▸ HOW TO COMPLETE THIS TASK: Among the lines of the material, copy those that hold the string "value".

━━━━━━━━━━━━━━━━━━━━━━━━━━━━━━

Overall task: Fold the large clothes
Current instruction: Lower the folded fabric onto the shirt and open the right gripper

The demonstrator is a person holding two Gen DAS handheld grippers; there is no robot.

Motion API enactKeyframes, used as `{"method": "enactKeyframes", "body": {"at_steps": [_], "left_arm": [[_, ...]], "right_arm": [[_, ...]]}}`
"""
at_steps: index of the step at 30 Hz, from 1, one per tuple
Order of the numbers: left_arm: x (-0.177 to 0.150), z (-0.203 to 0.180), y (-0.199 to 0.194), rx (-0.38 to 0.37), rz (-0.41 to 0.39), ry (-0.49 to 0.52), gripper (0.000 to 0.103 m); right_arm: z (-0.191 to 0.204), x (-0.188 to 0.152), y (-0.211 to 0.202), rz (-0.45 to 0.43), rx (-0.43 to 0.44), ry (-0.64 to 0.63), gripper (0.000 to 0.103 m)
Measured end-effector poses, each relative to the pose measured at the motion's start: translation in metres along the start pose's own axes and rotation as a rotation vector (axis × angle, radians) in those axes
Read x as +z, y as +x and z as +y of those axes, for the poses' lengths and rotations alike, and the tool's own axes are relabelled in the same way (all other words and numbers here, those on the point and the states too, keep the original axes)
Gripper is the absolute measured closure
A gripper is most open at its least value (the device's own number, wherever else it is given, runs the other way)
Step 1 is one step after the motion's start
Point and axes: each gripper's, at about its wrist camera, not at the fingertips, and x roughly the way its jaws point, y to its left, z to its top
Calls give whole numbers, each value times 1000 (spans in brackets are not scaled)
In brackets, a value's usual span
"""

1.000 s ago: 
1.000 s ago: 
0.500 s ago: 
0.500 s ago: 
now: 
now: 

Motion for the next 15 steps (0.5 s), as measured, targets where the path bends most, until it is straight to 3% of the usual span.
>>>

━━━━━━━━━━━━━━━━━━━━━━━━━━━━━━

▸ EXPECTED ANSWER:
A gripper is most open at its least value (the device's own number, wherever else it is given, runs the other way)
Calls give whole numbers, each value times 1000 (spans in brackets are not scaled)
In brackets, a value's usual span

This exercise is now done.